288. Development of Cocal Glycoprotein Envelope Producer Cell Lines for Robust Lentiviral Gene Transfer into Hematopoietic Stem Cells and T Cells

Abstract

Lentiviral vectors (LVs) are routinely used for stable gene transfer and have demonstrated great promise in hematopoietic stem cell gene therapy and also immunotherapy using genetically modified T cells. LVs are commonly pseudotyped with vesicular stomatitis virus envelope glycoprotein (VSV-G), which confers broad tropism to the vector and allows for vector concentration by centrifugation. However, the use of VSV-G has several limitations, such as susceptibility to inactivation by human serum complement making it unsuitable for in vivo delivery. Furthermore, VSV-G is toxic when constitutively expressed, which has impeded efforts to generate stable producer cell lines. In this study, we first validate the use of cocal vesiculovirus envelope to pseudotype LVs by demonstrating that cocal LVs transduce hematopoietic stem cells and CD4+ T cells more efficiently than VSV-G LVs. We also provide evidence that cocal and VSV-G envelopes use the same receptor for cell entry. We then describe the development of two high-titer, cocal-pseudotyped, LV producer cell lines for a GFP reporter and for a WT1 tumor-specific T cell receptor (TCR). The different 3rd generation lentiviral helper genes were sequentially introduced in HEK293T cells by co-transfection with plasmids encoding antibiotic resistance genes followed by selection to allow for stable protein expression. Cells expressing the cocal envelope produced over 10-times more infectious LV particles as compared to VSV-G expressing cells. High-titer cocal producer cells were isolated by screening for best single clones, which were capable of generating concentrated titers above 108 infectious units per mL. We found that these producer cells were stable after serial passages for over 3 months, with no drop in titer detected over time.

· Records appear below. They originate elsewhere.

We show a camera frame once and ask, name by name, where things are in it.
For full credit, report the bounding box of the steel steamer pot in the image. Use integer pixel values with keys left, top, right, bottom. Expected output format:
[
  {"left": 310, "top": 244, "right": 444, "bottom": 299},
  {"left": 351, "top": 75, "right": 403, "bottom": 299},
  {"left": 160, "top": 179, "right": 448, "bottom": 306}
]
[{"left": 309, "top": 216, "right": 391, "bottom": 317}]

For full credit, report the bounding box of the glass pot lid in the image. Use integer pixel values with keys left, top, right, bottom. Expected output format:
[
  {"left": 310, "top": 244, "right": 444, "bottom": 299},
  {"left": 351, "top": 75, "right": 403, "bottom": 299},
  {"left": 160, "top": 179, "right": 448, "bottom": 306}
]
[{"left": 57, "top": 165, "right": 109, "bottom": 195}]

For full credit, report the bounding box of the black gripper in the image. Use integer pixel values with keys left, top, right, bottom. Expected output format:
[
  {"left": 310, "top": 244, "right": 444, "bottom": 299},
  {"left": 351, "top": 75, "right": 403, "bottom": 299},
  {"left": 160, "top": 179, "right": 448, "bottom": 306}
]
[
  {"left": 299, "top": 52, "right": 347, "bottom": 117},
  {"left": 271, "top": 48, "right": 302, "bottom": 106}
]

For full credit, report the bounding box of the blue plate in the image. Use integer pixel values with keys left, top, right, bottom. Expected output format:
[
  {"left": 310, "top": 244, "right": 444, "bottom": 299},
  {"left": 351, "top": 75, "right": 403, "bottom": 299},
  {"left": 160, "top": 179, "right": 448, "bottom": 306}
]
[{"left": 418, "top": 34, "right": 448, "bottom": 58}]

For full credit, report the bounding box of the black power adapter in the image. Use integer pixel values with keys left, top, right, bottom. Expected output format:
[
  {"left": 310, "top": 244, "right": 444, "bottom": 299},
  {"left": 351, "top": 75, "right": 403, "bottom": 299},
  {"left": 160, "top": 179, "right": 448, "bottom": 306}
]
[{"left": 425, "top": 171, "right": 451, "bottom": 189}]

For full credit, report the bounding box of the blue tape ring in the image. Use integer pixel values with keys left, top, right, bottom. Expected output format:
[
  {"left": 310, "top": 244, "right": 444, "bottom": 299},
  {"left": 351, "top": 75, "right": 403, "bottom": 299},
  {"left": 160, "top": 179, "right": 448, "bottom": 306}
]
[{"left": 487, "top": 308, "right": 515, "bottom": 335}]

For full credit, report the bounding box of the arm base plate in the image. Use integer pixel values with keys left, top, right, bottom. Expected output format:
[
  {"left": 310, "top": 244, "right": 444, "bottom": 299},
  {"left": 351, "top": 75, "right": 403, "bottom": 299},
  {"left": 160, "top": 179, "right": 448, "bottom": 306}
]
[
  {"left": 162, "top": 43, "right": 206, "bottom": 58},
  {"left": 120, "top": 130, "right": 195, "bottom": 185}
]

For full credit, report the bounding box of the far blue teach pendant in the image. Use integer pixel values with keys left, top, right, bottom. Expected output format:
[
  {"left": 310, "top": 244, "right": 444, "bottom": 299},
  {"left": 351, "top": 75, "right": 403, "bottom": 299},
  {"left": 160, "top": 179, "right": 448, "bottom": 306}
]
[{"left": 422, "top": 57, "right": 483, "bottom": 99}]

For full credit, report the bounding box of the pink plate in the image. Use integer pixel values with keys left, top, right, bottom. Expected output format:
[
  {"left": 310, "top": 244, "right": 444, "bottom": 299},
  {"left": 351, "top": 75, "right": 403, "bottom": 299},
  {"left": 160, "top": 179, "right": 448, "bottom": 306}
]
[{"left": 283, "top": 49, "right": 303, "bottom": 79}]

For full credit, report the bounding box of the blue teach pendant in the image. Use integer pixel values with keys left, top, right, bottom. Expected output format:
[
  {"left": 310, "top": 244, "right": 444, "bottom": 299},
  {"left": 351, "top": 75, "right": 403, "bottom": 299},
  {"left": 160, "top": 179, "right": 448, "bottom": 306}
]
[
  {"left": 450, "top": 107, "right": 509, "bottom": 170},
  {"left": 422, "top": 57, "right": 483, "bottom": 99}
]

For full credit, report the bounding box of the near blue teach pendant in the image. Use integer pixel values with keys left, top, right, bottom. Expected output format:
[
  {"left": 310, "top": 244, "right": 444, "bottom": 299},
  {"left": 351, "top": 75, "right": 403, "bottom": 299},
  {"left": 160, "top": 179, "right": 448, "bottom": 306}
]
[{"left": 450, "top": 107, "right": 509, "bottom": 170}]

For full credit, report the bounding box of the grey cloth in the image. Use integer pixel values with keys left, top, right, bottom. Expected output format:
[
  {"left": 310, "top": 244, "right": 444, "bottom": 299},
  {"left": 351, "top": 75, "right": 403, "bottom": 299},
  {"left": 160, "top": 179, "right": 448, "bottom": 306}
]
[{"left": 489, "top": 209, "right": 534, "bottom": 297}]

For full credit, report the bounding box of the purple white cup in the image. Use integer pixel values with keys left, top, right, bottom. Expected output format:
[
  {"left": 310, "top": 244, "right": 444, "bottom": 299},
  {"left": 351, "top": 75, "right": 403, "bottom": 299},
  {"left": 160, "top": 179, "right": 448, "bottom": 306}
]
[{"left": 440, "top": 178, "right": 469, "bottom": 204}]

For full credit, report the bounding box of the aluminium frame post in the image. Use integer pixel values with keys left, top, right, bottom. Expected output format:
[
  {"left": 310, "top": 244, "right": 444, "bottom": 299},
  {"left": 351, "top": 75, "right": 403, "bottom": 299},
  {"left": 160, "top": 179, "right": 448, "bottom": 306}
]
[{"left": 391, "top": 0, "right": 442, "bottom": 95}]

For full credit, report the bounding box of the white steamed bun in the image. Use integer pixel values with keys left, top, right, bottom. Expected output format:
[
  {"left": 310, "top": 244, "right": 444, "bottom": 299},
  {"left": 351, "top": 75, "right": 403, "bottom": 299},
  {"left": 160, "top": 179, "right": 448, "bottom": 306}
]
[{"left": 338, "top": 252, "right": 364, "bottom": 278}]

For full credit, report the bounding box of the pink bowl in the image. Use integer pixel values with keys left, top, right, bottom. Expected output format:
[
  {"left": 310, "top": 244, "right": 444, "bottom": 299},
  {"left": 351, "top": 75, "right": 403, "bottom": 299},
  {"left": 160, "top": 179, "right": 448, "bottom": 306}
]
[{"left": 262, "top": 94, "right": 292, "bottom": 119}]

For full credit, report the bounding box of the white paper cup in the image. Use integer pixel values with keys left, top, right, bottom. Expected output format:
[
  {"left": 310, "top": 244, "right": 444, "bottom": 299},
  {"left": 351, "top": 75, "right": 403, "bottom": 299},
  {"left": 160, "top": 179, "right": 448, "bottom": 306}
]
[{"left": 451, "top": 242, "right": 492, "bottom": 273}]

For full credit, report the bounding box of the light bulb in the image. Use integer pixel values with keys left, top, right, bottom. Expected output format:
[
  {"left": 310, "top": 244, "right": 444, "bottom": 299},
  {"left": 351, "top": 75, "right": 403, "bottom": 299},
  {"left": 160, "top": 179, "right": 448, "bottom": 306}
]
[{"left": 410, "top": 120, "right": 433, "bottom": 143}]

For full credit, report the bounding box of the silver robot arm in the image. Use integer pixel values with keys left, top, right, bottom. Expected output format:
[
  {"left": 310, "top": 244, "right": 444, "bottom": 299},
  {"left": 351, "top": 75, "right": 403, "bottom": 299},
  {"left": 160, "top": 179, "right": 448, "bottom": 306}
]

The resulting GFP and WT1-TCR vectors performed at least as well as identical vectors made with our standard transient transfection protocol for the transduction of CD34+ and CD4+ T cells, respectively. Cocal LV producer cells were also adapted for growth in suspension, serum-free culture, which will facilitate efforts for the scaling up of vector production. In summary, we have successfully developed two independent LV producer cells lines with clinically usable titers. The broad applicability of our cocal packaging cell line offers a promising tool toward the generation of large-scale, clinical grade LV.